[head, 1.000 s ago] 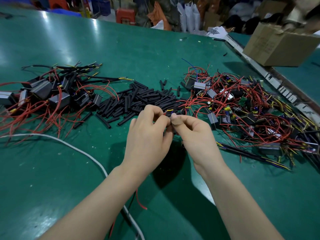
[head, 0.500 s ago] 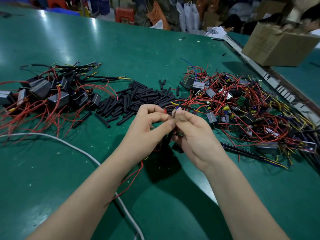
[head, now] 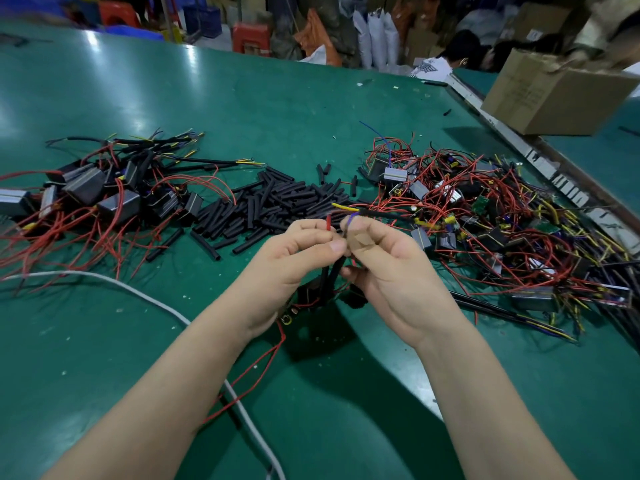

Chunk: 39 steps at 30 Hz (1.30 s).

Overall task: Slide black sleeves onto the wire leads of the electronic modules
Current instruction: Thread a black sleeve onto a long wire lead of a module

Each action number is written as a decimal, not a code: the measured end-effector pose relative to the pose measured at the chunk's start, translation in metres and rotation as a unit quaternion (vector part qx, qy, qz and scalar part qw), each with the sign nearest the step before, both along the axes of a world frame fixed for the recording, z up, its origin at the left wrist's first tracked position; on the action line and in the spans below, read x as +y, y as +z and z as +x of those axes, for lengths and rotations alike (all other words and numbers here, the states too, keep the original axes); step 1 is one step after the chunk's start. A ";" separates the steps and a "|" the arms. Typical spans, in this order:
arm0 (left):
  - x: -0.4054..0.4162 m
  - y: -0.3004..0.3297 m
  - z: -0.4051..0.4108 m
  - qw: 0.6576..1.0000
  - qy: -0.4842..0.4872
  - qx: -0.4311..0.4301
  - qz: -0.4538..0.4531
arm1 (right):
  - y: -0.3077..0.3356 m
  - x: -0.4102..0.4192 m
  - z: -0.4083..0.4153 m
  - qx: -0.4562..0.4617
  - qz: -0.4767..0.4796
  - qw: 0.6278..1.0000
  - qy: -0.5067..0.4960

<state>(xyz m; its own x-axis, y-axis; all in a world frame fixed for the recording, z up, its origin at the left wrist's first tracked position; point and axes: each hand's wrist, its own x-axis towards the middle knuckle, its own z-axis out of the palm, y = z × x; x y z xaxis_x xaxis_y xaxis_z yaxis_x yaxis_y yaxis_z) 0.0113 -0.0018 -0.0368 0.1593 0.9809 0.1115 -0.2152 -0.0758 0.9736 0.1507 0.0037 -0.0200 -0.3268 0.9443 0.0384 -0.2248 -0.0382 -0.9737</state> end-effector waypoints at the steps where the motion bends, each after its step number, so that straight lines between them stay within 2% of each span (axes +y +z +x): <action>1: 0.000 0.000 -0.001 1.000 0.002 -0.004 -0.001 | 0.002 0.000 0.003 -0.012 0.009 1.000 0.003; 3: -0.001 0.003 -0.003 1.000 -0.005 0.005 0.010 | 0.006 0.002 0.009 -0.009 -0.009 1.000 0.024; 7: -0.002 0.004 -0.005 0.999 -0.026 0.000 0.030 | 0.013 0.008 0.019 0.002 -0.128 0.991 0.025; 9: -0.001 0.002 -0.006 0.999 -0.030 0.003 0.032 | 0.013 0.009 0.018 0.054 -0.172 0.984 0.006; 11: 0.000 0.001 -0.007 0.999 -0.036 0.019 0.030 | 0.012 0.010 0.014 0.146 -0.183 0.972 -0.008; 14: 0.002 0.000 -0.007 0.998 -0.001 0.067 0.021 | 0.012 0.008 0.010 0.174 -0.115 0.977 -0.036; 18: 0.002 -0.003 -0.002 0.986 0.017 0.160 0.033 | 0.009 0.006 0.008 0.082 -0.009 0.990 -0.111; 23: 0.002 -0.011 0.000 0.934 0.004 0.342 0.105 | 0.004 0.007 0.005 0.007 0.051 0.983 -0.175; 29: 0.010 -0.018 -0.006 0.930 0.123 0.318 0.133 | 0.001 0.007 0.008 0.026 0.087 0.979 -0.182; 33: 0.008 -0.015 -0.003 0.927 0.182 0.283 0.165 | -0.004 0.009 0.007 -0.020 0.142 0.971 -0.189; 36: 0.005 -0.014 -0.001 0.916 0.189 0.296 0.194 | -0.010 0.011 0.007 -0.095 0.236 0.944 -0.211; 39: 0.003 -0.012 -0.001 0.925 0.190 0.276 0.182 | -0.015 0.011 0.007 -0.174 0.330 0.903 -0.214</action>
<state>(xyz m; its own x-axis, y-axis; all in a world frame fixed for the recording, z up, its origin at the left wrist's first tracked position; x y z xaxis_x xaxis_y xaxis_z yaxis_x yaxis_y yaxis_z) 0.0099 0.0009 -0.0483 -0.0579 0.8913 0.4496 0.4157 -0.3880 0.8226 0.1575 0.0142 -0.0346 -0.0374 0.7956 0.6047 0.2425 0.5943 -0.7668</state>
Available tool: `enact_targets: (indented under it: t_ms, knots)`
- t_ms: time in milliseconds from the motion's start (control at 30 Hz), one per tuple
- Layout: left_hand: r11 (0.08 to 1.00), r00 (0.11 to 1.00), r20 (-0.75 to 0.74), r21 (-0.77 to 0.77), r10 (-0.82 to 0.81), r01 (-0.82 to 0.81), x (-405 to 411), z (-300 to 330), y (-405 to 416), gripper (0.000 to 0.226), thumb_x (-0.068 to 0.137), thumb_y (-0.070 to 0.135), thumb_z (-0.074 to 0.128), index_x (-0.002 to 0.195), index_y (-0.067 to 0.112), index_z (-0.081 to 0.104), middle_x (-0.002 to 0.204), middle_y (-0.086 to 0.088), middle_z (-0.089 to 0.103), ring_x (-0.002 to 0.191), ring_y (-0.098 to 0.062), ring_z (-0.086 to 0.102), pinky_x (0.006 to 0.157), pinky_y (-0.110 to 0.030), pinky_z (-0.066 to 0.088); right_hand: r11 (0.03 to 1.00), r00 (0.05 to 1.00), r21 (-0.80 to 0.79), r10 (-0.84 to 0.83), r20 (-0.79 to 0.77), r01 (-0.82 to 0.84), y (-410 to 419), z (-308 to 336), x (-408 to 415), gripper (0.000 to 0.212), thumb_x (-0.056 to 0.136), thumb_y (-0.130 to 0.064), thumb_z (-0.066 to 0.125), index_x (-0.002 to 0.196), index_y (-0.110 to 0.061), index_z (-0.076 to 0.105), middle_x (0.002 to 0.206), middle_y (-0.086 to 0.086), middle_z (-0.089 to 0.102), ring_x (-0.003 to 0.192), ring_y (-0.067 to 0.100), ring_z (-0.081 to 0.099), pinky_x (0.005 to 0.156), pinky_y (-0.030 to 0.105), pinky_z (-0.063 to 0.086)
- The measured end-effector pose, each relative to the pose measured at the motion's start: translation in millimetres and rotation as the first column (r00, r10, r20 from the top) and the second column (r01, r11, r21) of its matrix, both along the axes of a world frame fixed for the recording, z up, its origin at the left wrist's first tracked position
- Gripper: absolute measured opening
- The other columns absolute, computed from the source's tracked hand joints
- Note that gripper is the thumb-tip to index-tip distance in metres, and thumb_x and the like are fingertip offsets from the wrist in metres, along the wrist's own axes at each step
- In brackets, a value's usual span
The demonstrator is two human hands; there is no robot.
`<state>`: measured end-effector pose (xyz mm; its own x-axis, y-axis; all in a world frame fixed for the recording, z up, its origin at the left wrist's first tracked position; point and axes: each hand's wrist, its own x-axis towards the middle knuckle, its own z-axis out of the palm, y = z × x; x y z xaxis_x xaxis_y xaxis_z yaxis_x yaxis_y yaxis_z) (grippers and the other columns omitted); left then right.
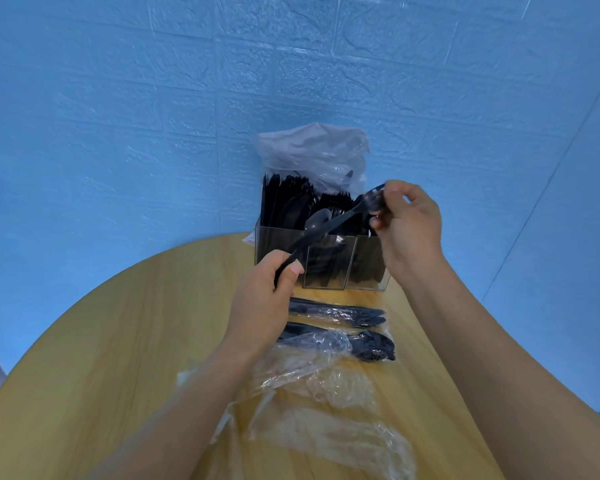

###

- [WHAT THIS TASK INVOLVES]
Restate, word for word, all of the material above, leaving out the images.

- [WRITTEN SOLUTION]
[head, 1.000 s ago] 
[head, 0.500 s ago] 
[head, now] 

Chunk: 39 steps at 30 Hz (1.30 s).

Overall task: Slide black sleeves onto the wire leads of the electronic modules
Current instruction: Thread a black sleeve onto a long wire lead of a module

Each action number is written as a decimal, not a code: the measured end-effector pose relative to the pose measured at the chunk's start, translation in metres and rotation as a unit quaternion (vector part qx, qy, qz and scalar part qw), each with the sign nearest the step before, both along the axes of a world frame fixed for the recording, z up, its origin at the left wrist's first tracked position; on the action line and in the spans below, read x as +y, y as +z and z as +x of those axes, for lengths and rotations alike (all other words and numbers here, the states too, keep the original axes); step 1 is one step after the chunk's start. A ";" separates the steps and a "|" the arms. Typical spans, in this order:
arm0 (left):
  - x: -0.4054..0.4162 m
  - y: -0.3004..0.3297 m
  - z: -0.4051..0.4108 m
  - qw: 0.6576..1.0000
  - qy: -0.4842..0.4872
  - qx: -0.4311..0.4301
  - qz: -0.4538..0.4531
arm1 (right):
  - y: -0.3077..0.3356 m
  - x: -0.4102..0.4192 m
  - z: -0.4083..0.4153 m
  - qx: -0.4562..0.4617
  - qz: -0.4767..0.4796
  - qw: 0.6278..1.0000
  - qy: -0.5067..0.4960

<state>(xyz m; its own x-axis, y-axis; all in a world frame fixed for the recording, z up, its origin at the left wrist's first tracked position; point and axes: each hand's wrist, its own x-axis towards the middle knuckle, its own z-axis out of the palm, y = z × x; x y z xaxis_x xaxis_y xaxis_z yaxis_x yaxis_y yaxis_z) 0.0113 -0.0018 -0.0368 0.1593 0.9809 0.1115 -0.2152 -0.0758 0.9736 0.1507 0.0037 -0.0200 -0.3268 0.9443 0.0384 -0.2248 -0.0382 -0.9737</state> end-effector waypoints at the steps where the motion bends, each after its step number, so that straight lines between them stay within 2% of each span (axes +y +z +x): <action>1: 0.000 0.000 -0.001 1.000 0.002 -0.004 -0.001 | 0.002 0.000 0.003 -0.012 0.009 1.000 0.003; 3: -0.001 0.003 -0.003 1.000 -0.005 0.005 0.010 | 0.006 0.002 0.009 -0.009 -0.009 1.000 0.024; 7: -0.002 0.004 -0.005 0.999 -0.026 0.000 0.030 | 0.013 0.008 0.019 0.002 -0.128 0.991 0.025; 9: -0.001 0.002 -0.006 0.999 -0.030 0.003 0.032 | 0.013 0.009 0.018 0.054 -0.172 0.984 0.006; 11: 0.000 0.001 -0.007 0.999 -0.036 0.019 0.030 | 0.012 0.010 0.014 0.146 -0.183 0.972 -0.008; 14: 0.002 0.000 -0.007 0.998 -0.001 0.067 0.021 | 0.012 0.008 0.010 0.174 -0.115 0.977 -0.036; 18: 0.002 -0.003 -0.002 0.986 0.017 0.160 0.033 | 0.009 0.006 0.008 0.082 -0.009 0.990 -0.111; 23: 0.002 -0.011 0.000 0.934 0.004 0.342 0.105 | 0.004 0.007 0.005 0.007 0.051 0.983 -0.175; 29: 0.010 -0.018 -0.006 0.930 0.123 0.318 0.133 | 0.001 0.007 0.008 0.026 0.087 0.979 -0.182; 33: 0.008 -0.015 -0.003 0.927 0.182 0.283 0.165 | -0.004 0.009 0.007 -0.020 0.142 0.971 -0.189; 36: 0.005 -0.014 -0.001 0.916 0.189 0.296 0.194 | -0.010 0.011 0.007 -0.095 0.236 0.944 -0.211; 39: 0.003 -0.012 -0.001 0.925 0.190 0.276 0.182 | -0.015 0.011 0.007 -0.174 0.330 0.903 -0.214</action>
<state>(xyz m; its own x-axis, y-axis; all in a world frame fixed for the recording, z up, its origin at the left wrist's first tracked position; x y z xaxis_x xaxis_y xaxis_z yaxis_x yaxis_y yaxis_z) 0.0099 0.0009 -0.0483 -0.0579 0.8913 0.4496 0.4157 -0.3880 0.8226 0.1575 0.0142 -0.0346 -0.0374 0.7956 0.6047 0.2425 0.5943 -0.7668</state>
Available tool: `enact_targets: (indented under it: t_ms, knots)`
- t_ms: time in milliseconds from the motion's start (control at 30 Hz), one per tuple
- Layout: left_hand: r11 (0.08 to 1.00), r00 (0.11 to 1.00), r20 (-0.75 to 0.74), r21 (-0.77 to 0.77), r10 (-0.82 to 0.81), r01 (-0.82 to 0.81), x (-405 to 411), z (-300 to 330), y (-405 to 416), gripper (0.000 to 0.226), thumb_x (-0.068 to 0.137), thumb_y (-0.070 to 0.135), thumb_z (-0.074 to 0.128), index_x (-0.002 to 0.195), index_y (-0.067 to 0.112), index_z (-0.081 to 0.104), middle_x (-0.002 to 0.204), middle_y (-0.086 to 0.088), middle_z (-0.089 to 0.103), ring_x (-0.002 to 0.191), ring_y (-0.098 to 0.062), ring_z (-0.086 to 0.102), pinky_x (0.006 to 0.157), pinky_y (-0.110 to 0.030), pinky_z (-0.066 to 0.088); right_hand: r11 (0.03 to 1.00), r00 (0.05 to 1.00), r21 (-0.80 to 0.79), r10 (-0.84 to 0.83), r20 (-0.79 to 0.77), r01 (-0.82 to 0.84), y (-410 to 419), z (-308 to 336), x (-408 to 415), gripper (0.000 to 0.212), thumb_x (-0.056 to 0.136), thumb_y (-0.130 to 0.064), thumb_z (-0.066 to 0.125), index_x (-0.002 to 0.196), index_y (-0.110 to 0.061), index_z (-0.076 to 0.105), middle_x (0.002 to 0.206), middle_y (-0.086 to 0.086), middle_z (-0.089 to 0.102), ring_x (-0.003 to 0.192), ring_y (-0.067 to 0.100), ring_z (-0.081 to 0.099), pinky_x (0.005 to 0.156), pinky_y (-0.030 to 0.105), pinky_z (-0.063 to 0.086)
- The measured end-effector pose, each relative to the pose measured at the motion's start: translation in millimetres and rotation as the first column (r00, r10, r20 from the top) and the second column (r01, r11, r21) of its matrix, both along the axes of a world frame fixed for the recording, z up, its origin at the left wrist's first tracked position
- Gripper: absolute measured opening
- The other columns absolute, computed from the source's tracked hand joints
- Note that gripper is the thumb-tip to index-tip distance in metres, and thumb_x and the like are fingertip offsets from the wrist in metres, along the wrist's own axes at each step
- In brackets, a value's usual span
The demonstrator is two human hands; there is no robot.
`<state>`: measured end-effector pose (xyz mm; its own x-axis, y-axis; all in a world frame fixed for the recording, z up, its origin at the left wrist's first tracked position; point and axes: each hand's wrist, its own x-axis towards the middle knuckle, its own z-axis out of the palm, y = z × x; x y z xaxis_x xaxis_y xaxis_z yaxis_x yaxis_y yaxis_z) (grippers and the other columns omitted); left then right.

The output requires nothing else.